- Task prompt
Those lines of the following listing which contain the string "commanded" should be returned.
==================================================
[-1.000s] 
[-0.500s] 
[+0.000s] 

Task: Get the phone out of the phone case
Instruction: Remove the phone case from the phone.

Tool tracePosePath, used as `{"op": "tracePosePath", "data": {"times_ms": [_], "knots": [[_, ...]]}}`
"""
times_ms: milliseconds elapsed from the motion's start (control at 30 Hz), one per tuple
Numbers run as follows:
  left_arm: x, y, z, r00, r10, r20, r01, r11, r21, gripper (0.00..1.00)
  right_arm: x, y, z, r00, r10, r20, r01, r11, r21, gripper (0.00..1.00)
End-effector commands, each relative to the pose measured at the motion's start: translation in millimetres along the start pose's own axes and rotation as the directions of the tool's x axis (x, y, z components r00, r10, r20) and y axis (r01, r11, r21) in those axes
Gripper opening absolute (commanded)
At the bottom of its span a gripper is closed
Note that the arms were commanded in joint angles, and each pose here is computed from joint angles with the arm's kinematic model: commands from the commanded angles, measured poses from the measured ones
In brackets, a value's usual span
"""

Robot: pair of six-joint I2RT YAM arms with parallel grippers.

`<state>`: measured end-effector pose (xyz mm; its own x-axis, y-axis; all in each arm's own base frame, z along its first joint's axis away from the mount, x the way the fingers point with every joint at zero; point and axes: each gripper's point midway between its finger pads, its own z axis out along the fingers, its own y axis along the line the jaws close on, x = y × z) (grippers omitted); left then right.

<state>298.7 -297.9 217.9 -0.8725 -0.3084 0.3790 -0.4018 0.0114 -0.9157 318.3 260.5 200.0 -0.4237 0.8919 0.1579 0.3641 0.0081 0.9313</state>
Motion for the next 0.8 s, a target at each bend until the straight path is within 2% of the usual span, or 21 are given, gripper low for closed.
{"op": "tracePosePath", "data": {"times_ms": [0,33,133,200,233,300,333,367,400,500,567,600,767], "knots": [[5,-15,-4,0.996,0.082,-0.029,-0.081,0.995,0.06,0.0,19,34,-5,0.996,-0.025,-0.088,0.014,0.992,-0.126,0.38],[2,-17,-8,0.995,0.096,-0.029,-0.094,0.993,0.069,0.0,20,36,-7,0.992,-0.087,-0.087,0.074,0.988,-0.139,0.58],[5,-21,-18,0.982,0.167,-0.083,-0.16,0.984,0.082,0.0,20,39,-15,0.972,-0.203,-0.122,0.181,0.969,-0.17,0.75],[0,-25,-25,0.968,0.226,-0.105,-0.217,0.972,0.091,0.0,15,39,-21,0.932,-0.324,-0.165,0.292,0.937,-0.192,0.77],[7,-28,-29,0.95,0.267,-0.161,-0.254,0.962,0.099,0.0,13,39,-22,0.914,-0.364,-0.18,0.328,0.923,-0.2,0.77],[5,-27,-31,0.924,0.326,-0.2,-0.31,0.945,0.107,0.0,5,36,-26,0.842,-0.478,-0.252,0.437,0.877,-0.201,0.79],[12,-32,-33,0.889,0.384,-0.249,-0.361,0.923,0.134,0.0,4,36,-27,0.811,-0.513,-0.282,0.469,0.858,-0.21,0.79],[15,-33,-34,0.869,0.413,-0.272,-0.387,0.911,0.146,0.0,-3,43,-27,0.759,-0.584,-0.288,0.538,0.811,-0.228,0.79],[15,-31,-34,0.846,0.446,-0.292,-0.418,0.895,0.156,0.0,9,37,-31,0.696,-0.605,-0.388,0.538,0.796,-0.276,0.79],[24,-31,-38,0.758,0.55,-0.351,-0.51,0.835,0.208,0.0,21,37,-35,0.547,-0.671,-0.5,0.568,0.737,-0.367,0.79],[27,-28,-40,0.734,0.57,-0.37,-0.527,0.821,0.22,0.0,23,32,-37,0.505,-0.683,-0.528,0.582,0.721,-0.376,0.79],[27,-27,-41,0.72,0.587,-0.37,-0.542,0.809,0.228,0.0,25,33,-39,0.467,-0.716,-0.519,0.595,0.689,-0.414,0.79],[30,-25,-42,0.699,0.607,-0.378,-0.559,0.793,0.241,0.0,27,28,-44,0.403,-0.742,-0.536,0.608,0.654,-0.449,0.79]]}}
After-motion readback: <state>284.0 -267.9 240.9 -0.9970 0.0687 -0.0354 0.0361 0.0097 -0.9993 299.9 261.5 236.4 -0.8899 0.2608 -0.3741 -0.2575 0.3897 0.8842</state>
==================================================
- Solution to this problem
Gripper opening absolute (commanded)
Note that the arms were commanded in joint angles, and each pose here is computed from joint angles with the arm's kinematic model: commands from the commanded angles, measured poses from the measured ones

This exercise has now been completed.